● WORK TASK:
Your task is to return the span of lines beginning at the one with "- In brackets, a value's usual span" and ending at the last line of the data, exactly as it stands.

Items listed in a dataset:
──────
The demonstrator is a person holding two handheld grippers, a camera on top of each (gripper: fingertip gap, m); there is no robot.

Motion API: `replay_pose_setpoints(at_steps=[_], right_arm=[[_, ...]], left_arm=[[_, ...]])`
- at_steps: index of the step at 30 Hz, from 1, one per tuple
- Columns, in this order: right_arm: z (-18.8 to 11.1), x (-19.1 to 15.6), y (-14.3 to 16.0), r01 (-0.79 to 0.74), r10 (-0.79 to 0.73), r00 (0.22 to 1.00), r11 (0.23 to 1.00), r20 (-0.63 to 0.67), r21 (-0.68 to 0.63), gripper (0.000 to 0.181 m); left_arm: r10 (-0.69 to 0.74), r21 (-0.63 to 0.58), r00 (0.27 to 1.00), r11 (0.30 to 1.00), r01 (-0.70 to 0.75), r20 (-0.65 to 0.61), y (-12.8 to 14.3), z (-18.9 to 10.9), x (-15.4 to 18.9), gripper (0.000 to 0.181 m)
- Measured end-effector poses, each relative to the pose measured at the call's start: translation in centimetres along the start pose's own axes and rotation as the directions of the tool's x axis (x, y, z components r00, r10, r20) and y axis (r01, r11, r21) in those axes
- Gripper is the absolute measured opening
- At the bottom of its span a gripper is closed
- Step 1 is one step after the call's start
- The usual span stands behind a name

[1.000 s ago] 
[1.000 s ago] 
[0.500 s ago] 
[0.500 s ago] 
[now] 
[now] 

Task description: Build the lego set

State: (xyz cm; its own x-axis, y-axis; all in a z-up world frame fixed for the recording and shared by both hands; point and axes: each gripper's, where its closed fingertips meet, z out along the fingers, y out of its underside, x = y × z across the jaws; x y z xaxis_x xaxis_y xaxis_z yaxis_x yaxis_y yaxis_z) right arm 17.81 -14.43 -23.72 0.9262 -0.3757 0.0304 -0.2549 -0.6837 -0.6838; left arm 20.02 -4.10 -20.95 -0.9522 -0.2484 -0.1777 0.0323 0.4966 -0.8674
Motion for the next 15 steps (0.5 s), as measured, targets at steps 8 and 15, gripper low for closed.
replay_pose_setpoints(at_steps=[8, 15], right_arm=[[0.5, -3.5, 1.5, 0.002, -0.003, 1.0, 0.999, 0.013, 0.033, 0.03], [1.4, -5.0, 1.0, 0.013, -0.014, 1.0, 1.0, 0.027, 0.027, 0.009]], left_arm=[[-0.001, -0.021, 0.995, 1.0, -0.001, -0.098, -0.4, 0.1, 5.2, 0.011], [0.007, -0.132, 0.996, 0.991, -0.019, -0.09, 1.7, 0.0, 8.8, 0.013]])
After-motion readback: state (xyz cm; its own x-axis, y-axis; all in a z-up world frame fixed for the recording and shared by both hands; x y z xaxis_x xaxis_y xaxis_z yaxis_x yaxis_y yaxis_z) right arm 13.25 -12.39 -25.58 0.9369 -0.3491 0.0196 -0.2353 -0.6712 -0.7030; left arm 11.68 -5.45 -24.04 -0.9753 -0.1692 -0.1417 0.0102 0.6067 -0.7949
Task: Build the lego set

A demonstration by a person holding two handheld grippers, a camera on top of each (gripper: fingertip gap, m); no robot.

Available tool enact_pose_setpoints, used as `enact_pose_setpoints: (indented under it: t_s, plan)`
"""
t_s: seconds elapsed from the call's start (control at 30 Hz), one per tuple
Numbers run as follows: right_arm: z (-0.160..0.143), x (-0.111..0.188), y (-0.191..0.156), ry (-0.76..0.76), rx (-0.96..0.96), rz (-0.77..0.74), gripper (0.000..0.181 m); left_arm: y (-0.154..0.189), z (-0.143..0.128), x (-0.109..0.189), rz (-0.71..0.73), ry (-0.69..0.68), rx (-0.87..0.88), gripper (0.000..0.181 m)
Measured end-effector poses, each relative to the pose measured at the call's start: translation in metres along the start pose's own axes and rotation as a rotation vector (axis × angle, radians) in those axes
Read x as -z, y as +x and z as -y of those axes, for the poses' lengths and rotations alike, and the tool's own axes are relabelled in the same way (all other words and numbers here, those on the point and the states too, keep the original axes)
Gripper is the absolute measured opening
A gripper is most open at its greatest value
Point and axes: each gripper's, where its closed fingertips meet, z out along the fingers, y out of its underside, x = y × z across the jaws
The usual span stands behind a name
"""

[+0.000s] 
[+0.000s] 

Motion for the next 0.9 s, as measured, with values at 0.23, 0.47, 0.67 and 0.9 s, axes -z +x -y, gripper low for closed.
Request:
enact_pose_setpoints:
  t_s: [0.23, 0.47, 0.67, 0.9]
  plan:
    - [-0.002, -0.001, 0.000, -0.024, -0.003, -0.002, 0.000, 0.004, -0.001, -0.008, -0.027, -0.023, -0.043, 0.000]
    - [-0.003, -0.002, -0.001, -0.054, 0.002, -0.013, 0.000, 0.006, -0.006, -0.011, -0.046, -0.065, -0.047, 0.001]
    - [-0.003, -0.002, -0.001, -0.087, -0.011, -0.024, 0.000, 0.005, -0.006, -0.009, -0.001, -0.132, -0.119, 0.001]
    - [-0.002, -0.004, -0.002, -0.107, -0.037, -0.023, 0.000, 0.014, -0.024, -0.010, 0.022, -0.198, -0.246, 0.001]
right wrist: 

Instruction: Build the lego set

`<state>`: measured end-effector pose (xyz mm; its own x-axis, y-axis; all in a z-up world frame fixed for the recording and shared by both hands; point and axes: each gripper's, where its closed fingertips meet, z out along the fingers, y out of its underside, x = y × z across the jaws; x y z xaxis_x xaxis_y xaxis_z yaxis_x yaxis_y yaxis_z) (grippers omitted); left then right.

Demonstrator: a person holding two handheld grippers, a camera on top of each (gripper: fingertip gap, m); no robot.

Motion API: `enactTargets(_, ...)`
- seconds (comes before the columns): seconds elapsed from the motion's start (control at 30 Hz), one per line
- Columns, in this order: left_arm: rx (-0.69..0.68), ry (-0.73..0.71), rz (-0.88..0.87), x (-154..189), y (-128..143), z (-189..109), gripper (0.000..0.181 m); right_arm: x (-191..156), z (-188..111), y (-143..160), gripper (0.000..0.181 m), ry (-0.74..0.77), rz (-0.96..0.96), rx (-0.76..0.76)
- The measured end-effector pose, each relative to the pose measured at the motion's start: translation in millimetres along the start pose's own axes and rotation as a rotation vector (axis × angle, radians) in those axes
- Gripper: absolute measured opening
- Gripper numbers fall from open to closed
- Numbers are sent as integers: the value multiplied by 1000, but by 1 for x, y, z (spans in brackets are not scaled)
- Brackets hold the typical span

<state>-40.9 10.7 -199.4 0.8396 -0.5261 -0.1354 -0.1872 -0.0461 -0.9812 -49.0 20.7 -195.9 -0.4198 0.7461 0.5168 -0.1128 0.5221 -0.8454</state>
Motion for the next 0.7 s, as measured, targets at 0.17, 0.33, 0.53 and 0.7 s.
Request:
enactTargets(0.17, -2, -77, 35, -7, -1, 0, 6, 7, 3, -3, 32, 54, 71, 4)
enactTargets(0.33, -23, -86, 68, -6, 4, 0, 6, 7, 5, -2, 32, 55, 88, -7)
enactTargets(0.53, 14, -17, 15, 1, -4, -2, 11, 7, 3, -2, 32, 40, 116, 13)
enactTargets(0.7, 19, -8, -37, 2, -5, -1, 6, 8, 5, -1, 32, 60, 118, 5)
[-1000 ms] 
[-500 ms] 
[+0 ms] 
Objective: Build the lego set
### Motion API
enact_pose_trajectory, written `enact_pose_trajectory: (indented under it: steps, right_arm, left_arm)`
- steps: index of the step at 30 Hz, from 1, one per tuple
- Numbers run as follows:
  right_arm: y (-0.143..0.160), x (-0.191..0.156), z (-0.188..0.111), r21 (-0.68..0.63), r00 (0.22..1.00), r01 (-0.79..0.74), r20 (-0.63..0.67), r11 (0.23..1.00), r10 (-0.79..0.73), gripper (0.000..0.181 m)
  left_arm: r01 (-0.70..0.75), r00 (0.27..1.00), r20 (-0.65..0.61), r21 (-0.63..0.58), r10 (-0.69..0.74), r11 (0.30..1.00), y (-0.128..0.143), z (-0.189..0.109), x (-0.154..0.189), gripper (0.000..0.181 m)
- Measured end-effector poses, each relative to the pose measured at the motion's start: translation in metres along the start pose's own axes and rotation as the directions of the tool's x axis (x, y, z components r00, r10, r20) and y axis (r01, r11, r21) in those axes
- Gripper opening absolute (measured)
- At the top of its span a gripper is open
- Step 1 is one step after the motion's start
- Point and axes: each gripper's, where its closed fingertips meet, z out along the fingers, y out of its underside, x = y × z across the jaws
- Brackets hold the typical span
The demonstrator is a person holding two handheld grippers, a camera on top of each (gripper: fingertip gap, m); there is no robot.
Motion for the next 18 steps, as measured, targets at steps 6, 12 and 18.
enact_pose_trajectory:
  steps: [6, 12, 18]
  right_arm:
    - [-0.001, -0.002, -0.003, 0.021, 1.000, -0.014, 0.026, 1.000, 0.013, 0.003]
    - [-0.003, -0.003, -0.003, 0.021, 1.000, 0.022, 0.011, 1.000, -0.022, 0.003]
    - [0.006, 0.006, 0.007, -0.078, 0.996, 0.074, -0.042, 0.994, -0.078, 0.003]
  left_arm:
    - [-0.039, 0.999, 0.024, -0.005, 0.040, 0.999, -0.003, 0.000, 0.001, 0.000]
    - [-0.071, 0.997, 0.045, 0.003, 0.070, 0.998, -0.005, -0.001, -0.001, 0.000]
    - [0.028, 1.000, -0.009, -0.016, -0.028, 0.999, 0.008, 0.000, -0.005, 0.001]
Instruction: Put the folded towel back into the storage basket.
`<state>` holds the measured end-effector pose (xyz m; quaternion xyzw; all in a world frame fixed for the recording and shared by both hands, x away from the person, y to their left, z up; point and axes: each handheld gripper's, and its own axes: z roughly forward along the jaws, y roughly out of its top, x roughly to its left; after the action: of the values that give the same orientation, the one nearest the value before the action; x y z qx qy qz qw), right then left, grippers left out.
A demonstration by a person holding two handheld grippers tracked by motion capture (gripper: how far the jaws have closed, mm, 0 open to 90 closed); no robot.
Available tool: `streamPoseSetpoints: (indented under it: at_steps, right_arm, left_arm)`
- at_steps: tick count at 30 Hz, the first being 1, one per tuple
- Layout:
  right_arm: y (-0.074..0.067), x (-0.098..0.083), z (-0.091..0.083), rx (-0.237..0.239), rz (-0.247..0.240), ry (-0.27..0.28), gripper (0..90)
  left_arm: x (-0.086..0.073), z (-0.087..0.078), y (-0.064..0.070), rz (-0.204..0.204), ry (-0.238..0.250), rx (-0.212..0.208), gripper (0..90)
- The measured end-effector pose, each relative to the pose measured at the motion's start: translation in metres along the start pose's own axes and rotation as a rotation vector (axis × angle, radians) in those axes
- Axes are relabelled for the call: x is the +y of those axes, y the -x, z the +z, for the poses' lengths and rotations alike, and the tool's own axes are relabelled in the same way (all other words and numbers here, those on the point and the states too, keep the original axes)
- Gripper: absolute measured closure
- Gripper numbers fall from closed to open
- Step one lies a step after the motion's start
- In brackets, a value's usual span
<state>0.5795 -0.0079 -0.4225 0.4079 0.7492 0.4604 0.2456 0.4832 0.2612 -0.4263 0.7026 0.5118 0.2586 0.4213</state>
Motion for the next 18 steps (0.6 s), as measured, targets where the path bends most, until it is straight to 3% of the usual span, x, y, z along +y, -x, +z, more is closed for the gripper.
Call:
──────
● RESPONSE TO THE TASK:
- In brackets, a value's usual span
<state>0.5795 -0.0079 -0.4225 0.4079 0.7492 0.4604 0.2456 0.4832 0.2612 -0.4263 0.7026 0.5118 0.2586 0.4213</state>
Motion for the next 18 steps (0.6 s), as measured, targets where the path bends most, until it is straight to 3% of the usual span, x, y, z along +y, -x, +z, more is closed for the gripper.
Call:

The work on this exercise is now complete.